ASSIGNMENT ▸ Find the line with "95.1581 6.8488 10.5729" in the entries below. Repeat it, every following line, and the line with "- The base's", exactly and with nothing added.

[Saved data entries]

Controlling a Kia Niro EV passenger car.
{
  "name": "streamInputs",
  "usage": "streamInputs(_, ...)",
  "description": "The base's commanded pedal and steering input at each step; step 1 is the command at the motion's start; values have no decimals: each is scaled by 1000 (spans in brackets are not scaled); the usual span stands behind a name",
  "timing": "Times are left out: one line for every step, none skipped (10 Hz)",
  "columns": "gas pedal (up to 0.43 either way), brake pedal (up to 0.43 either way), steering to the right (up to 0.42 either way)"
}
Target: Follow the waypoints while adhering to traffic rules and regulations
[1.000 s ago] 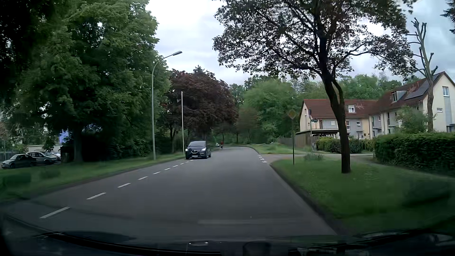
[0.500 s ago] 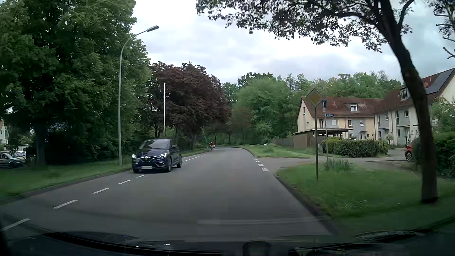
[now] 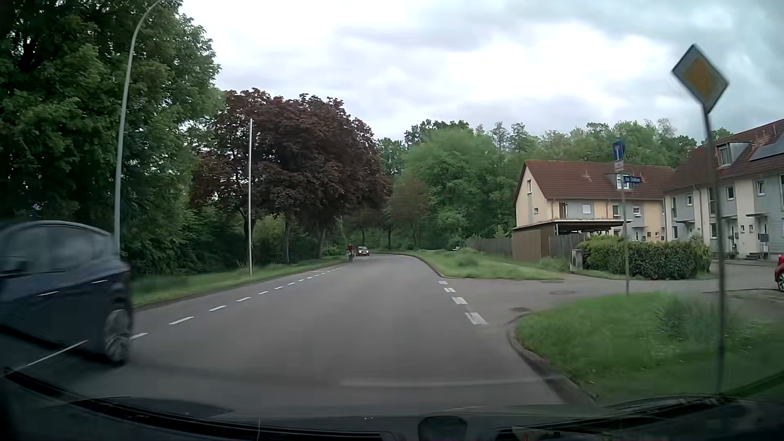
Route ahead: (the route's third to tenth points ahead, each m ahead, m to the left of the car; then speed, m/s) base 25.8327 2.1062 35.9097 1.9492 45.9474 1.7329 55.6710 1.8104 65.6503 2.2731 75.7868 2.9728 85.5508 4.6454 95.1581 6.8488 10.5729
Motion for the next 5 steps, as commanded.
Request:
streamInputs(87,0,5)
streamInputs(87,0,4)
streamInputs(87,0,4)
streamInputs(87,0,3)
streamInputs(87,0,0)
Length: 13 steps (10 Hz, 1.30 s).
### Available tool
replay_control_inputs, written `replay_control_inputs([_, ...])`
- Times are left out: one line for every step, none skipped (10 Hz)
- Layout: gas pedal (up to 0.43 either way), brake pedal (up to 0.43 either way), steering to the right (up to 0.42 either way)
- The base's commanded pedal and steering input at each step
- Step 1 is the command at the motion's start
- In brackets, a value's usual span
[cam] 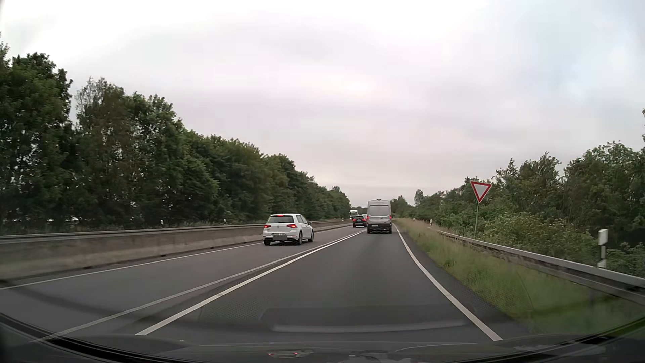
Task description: Follow the waypoints while adhering to traffic rules and regulations
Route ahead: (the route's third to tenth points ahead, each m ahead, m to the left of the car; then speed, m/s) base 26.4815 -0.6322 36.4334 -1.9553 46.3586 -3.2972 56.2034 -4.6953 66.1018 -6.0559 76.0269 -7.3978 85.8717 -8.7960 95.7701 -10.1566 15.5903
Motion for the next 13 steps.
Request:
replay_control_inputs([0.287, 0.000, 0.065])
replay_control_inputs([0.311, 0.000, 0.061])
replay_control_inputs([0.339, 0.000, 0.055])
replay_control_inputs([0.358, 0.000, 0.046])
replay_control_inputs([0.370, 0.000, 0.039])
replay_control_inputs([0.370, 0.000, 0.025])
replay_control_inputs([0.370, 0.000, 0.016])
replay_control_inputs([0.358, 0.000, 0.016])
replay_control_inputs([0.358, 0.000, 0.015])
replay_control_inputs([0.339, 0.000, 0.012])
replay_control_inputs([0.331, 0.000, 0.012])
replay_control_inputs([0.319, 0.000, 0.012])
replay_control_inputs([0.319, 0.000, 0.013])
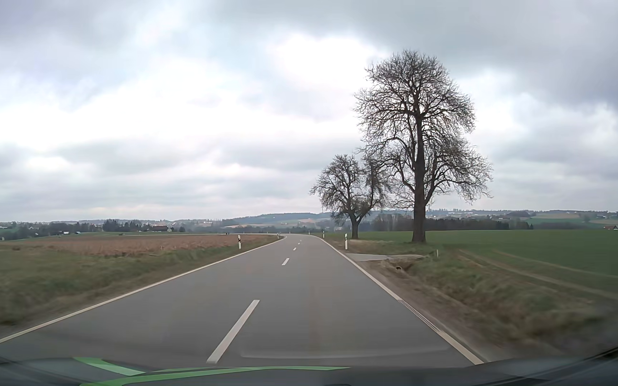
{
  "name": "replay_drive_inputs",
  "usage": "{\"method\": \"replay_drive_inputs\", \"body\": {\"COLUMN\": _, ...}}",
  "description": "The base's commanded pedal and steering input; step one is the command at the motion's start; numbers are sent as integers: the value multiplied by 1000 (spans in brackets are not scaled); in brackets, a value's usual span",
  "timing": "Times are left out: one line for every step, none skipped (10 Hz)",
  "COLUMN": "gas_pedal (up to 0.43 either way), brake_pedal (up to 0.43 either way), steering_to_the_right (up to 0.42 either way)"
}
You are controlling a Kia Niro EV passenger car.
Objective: Follow the waypoints while adhering to traffic rules and regulations
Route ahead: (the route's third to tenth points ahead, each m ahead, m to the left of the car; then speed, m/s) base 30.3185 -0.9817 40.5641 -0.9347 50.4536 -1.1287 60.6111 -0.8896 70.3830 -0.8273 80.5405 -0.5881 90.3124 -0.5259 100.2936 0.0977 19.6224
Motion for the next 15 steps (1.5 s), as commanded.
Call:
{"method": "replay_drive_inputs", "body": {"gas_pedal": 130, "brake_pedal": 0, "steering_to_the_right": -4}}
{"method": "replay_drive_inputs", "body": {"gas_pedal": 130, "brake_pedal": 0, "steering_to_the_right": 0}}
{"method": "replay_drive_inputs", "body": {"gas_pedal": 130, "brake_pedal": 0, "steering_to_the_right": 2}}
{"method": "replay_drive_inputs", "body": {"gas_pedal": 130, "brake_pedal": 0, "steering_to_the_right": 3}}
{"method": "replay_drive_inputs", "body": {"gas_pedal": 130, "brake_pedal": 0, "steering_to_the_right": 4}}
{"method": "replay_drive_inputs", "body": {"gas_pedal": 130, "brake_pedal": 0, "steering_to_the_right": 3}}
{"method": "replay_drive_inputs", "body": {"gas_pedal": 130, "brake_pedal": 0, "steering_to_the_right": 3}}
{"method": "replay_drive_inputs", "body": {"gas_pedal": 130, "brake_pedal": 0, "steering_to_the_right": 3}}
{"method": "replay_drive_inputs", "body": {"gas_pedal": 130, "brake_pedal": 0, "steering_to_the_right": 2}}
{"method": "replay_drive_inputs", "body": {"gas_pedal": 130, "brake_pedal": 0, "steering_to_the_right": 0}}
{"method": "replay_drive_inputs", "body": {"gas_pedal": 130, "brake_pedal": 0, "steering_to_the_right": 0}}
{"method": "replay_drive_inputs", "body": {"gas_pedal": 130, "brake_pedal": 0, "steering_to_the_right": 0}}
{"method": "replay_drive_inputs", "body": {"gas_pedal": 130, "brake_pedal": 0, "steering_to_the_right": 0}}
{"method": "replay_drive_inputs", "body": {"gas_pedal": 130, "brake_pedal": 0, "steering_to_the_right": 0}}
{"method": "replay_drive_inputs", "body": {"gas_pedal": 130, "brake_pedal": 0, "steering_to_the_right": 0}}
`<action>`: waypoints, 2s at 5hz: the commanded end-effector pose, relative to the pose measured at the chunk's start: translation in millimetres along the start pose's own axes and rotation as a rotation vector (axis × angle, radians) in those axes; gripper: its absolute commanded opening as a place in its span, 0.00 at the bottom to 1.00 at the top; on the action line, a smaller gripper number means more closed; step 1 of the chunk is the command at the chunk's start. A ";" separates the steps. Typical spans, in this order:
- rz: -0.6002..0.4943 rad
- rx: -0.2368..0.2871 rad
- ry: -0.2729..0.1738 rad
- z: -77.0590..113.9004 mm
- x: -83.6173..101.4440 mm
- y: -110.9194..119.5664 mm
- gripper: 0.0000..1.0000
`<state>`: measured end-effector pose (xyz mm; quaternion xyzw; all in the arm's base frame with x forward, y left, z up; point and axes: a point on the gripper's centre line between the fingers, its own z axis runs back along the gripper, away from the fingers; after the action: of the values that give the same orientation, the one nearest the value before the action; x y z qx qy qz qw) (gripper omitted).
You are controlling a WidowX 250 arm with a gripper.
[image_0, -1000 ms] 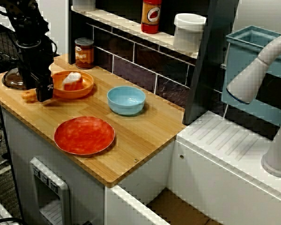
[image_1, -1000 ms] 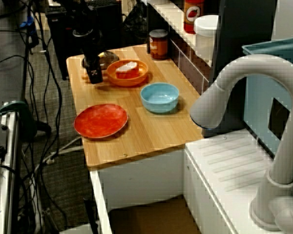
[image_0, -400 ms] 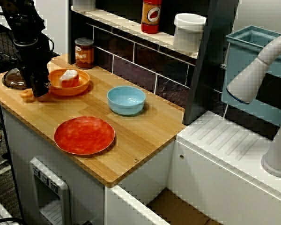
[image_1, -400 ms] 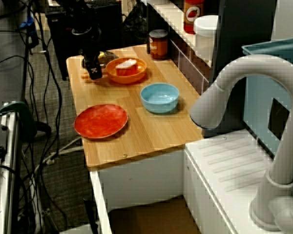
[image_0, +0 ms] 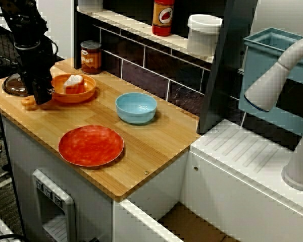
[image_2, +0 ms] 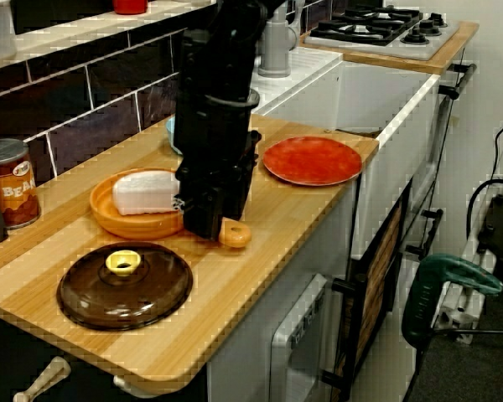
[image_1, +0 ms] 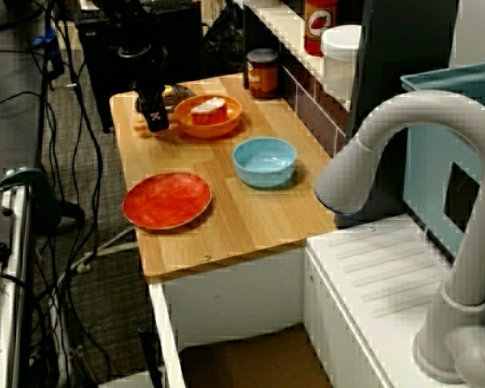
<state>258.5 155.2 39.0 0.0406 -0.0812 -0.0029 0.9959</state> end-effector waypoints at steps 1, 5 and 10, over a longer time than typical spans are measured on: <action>0.001 0.024 -0.049 20.9 5.5 12.0 0.00; 0.007 -0.003 -0.060 34.2 10.0 13.8 0.00; -0.013 -0.017 -0.089 44.9 14.5 10.1 0.00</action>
<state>264.8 153.8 64.7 0.0134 -0.0999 -0.0039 0.9949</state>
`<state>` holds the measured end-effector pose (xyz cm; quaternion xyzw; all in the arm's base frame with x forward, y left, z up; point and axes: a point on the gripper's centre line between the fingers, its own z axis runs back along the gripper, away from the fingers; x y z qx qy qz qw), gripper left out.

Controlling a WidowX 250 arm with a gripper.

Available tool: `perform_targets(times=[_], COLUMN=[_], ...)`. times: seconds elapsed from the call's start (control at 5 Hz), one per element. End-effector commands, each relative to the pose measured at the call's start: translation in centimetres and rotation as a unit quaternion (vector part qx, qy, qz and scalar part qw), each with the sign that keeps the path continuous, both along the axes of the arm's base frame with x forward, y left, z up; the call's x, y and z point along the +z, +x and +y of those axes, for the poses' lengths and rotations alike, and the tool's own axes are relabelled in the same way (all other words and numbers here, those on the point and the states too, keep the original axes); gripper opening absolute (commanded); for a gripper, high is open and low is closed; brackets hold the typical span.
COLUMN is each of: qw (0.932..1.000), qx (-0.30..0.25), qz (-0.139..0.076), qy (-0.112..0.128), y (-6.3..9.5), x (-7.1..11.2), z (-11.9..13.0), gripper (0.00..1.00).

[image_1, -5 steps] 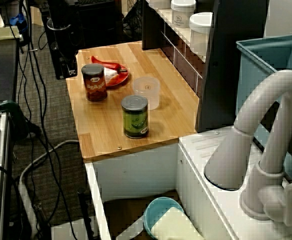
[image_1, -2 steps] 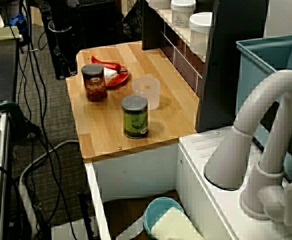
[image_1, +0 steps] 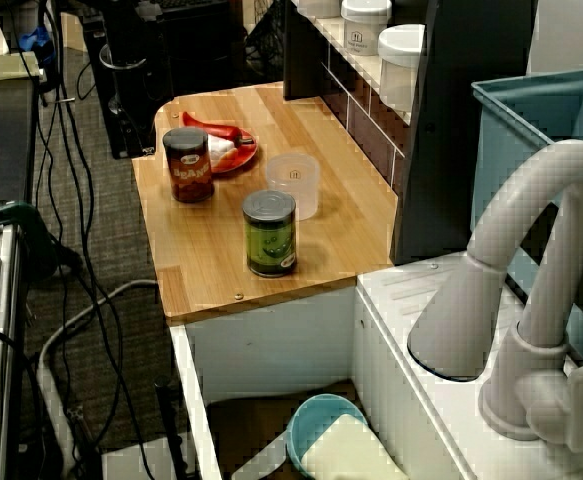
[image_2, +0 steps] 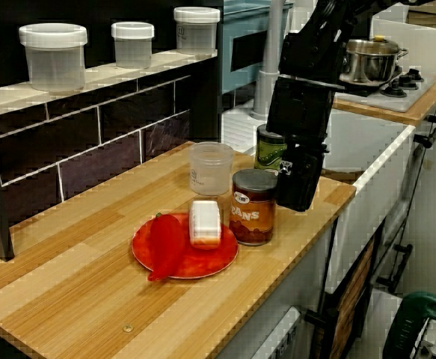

TASK RESPONSE ▸
Route ahead: (the route's third to tenth points ahead, each m ahead, m to the left of the car; then speed, m/s) base 25.8327 2.1062 35.9097 1.9492 45.9474 1.7329 55.6710 1.8104 65.6503 2.2731 75.7868 2.9728 85.5508 4.6454 95.1581 6.8488 10.5729
Motion for the next 5 steps, as commanded.
Request:
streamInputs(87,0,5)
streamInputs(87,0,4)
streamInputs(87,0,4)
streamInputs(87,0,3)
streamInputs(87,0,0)
Length: 13 steps (10 Hz, 1.30 s).
### Available tool
replay_control_inputs, written `replay_control_inputs([_, ...])`
- Times are left out: one line for every step, none skipped (10 Hz)
- Layout: gas pedal (up to 0.43 either way), brake pedal (up to 0.43 either way), steering to the right (up to 0.42 either way)
- The base's commanded pedal and steering input at each step

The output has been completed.